THE CORE OF AMERICA'S NEED for foreign capital lies in its lack of domestic savings. That savings pattern seems likely to continue for a long time, given the long-term pressure on the federal budget and the current downtrend in personal savings.

For example, in the third quarter of last year, net private saving by U.S. consumers, businesses, and governments totaled $224.9 billion. The retained earnings of U.S. businesses accounted for all of that and more. The household and the government sectors were both net drains on U.S. savings. Households actually spent $111.7 billion more than they earned in the third quarter, and the personal savings rate for all of 2006 was negative for the second year in a row, something that hasn't happened since the Depression years of the 1930s. Plus, the federal government's outlays in the third quarter exceeded its receipts by $165.6 billion.

In fact, U.S. savings financed only about one-quarter of last year's U.S. net investment, which excludes the outlays needed to replace depreciated equipment, buildings, and such. Foreigners supplied the remaining three-quarters. The savings issue is critical, in part, because investment is the lifeblood of future economic growth, and that growth requires savings, whether they are homegrown or borrowed from abroad.

The U.S. will continue to receive a large share of the world's excess savings, especially from those developing economies that don't have financial institutions and market systems to allocate their huge foreign exchange reserves to domestic uses.

However, the dollar will remain vulnerable, especially as the U.S. faces the enormous financing requirements created by the retirement and health-care needs of the baby boomers.
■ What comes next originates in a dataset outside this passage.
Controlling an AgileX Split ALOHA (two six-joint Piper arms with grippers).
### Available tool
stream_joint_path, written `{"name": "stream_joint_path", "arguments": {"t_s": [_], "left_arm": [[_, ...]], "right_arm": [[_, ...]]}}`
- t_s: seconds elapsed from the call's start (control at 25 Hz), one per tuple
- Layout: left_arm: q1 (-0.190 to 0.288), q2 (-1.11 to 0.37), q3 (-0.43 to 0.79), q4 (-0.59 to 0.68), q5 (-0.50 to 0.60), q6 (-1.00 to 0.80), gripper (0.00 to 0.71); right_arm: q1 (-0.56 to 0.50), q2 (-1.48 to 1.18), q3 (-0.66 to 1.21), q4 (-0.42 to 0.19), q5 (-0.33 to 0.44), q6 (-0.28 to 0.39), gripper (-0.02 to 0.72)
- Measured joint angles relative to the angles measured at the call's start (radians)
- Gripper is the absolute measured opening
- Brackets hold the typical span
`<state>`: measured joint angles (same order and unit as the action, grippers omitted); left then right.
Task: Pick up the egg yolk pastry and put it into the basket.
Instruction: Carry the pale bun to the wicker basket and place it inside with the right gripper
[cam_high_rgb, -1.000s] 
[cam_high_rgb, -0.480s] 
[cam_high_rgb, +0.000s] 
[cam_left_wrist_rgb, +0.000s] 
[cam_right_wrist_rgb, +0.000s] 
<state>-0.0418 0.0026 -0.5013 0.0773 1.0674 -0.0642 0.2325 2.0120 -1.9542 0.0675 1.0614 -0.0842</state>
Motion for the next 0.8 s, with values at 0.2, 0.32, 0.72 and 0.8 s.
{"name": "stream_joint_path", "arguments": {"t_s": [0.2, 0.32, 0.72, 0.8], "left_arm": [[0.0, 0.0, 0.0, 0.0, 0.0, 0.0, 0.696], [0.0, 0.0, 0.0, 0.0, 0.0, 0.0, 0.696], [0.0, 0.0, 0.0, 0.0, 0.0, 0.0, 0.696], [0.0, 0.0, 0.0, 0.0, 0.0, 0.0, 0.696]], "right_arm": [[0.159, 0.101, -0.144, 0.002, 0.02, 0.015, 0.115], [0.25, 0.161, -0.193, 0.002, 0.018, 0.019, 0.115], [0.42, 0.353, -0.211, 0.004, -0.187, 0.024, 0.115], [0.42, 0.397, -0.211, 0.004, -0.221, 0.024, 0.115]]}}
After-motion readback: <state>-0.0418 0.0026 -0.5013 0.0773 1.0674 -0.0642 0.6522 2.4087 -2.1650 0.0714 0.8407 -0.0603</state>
In the near future, the U.S. will require either ever more foreign capital or an increased rate of domestic savings.

Absent the latter, the U.S. is sure to eventually bump up against its foreign borrowing limit. The day of reckoning will be at the point when foreigners demand more for their money, either through a weaker dollar, higher interest rates, or both. On the way there, any more reports of waning interest in U.S. securities are likely to attract much more attention in the currency markets, to the detriment of the greenback.